Tipologia degli strumenti utilizzabili per l'accertamento dell'eccesso di velocità » Dispositivi di accertamento della velocità media

Si tratta di sistemi integrati che permettono il monitoraggio, il controllo delle velocità sulla rete stradale, nonché l'accertamento della violazione per i veicoli che superano i limiti massimi di velocità.

Il sistema calcola con estrema precisione il tempo impiegato dai veicoli nel percorrere un tratto di strada di lunghezza nota, precedentemente misurata, compreso tra due successivi sistemi di rilevamento periferici.

Nei sistemi di rilevazione della velocità media, l'accertamento della velocità è compiuto nel luogo in cui è situata la sezione di rilevamento del tempo impiegato a percorrere il tratto; tale luogo è da considerarsi a tutti gli effetti di legge (soprattutto per la determinazione della competenza territoriale per i ricorsi al Prefetto e al Giudice di Pace ), come luogo della commessa violazione.
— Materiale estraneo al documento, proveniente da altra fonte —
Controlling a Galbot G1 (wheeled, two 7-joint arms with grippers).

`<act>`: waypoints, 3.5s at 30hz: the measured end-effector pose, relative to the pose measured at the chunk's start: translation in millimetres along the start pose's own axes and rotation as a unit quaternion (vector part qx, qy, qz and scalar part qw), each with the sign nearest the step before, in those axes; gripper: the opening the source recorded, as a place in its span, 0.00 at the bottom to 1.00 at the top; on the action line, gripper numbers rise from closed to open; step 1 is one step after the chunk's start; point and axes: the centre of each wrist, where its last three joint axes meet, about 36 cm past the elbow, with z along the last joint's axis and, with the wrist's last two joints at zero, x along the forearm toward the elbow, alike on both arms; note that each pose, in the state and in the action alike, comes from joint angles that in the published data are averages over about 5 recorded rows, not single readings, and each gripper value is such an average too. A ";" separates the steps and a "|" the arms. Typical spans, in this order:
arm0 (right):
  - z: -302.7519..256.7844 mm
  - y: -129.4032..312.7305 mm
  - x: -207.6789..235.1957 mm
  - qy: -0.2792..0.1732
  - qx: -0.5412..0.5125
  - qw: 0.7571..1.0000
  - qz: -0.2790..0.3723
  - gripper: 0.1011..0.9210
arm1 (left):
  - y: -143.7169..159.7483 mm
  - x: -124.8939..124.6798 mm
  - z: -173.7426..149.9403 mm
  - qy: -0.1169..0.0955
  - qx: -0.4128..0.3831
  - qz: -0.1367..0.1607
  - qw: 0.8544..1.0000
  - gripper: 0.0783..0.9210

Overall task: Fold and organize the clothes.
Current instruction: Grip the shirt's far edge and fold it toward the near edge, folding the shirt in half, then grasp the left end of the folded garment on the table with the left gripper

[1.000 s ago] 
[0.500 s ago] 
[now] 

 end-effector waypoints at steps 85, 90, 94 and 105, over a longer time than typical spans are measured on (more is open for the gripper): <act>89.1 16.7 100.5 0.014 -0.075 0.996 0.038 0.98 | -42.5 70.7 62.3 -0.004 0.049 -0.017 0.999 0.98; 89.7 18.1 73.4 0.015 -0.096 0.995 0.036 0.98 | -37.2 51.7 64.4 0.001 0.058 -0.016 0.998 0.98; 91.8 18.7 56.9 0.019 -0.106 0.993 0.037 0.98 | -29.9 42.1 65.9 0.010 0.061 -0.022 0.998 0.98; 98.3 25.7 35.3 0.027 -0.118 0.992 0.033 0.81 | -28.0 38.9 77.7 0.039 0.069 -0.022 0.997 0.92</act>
Dispositivi di questo tipo impongono di norma che il limite di velocità sull'intero tratto oggetto del controllo sia omogeneo; tuttavia, condizioni eccezionali, quali, ad esempio, la presenza di un cantiere in un tratto inferiore al segmento di strada oggetto del controllo della velocità media, non eliminano la possibilità per l'organo di polizia stradale di effettuare l'accertamento, considerando le eccedenze di velocità rispetto al limite ordinario, a condizione che gli eventuali diversi limiti vigenti lungo parte della tratta sottoposta a controllo siano occasionali e temporanei, e che il riferimento per la determinazione delle entità della violazione sia riferita al limite massimo di velocità costante valido per l'intera tratta.

In effetti, la presenza di un cantiere stradale, con limiti di velocità ridotti, rende ancora più pericoloso il comportamento dell'utente che ha mantenuto nell'intero tratto una velocità media superiore al limite massimo previsto, pertanto, o non ha tenuto conto del limite di velocità in presenza del cantiere, oppure, pur osservandolo, ha mantenuto nella restante parte del tratto autostradale una velocità ben superiore al massimo ammissibile.

Affinché i sistemi di rilevazione della velocità media possano svolgere al meglio la loro funzione, ivi compresa una vera e propria attività didattico educativa nei confronti dell'utenza stradale, l'azione di controllo deve essere attuata su tratti di strada non troppo brevi, tali da far prospettare un controllo pressoché simile a quello della velocità istantanea o puntuale.

A tal fine si ritiene opportuno che la distanza minima tra le sezioni di ingresso e di uscita del tratto stradale lungo il quale si esegue il controllo non risulti inferiore a cinquecento metri, se la velocità ammessa lungo lo stesso tratto non sia superiore ai 60 Km/h, ed a mille metri se la velocità ammessa è superiore o uguale a 110 km/h, con distanze minime intermedie in funzione della velocità nell'intervallo tra 60 e 110 km/h.

Restano immutate tutte le altre condizioni e normative che sono alla base della scelta della ubicazione delle unità di rilevamento e di impiego del sistema, ed in particolare quella che lungo la tratta controllata vige, o sia imposto, un limite massimo di velocità costante in condizioni ordinarie.

I pareri espressi dal Consiglio Superiore dei lavori pubblici nella fase dì esame dellla richiesta di approvazione dei sistemi per il controllo della velocità media, riportati in sintesi nei decreti di approvazione, non escludono la possibilità di un impiego in presenza di un cantiere stradale se il sistema viene impiegato non per controllare ii rispetto della velocità imposta in corrispondenza del cantiere, bensì il rispetto della velocità imposta nel tratto precedente e/o successivo, da calcolare sempre come velocità media, all'interno del tratto oggetto della rilevazione.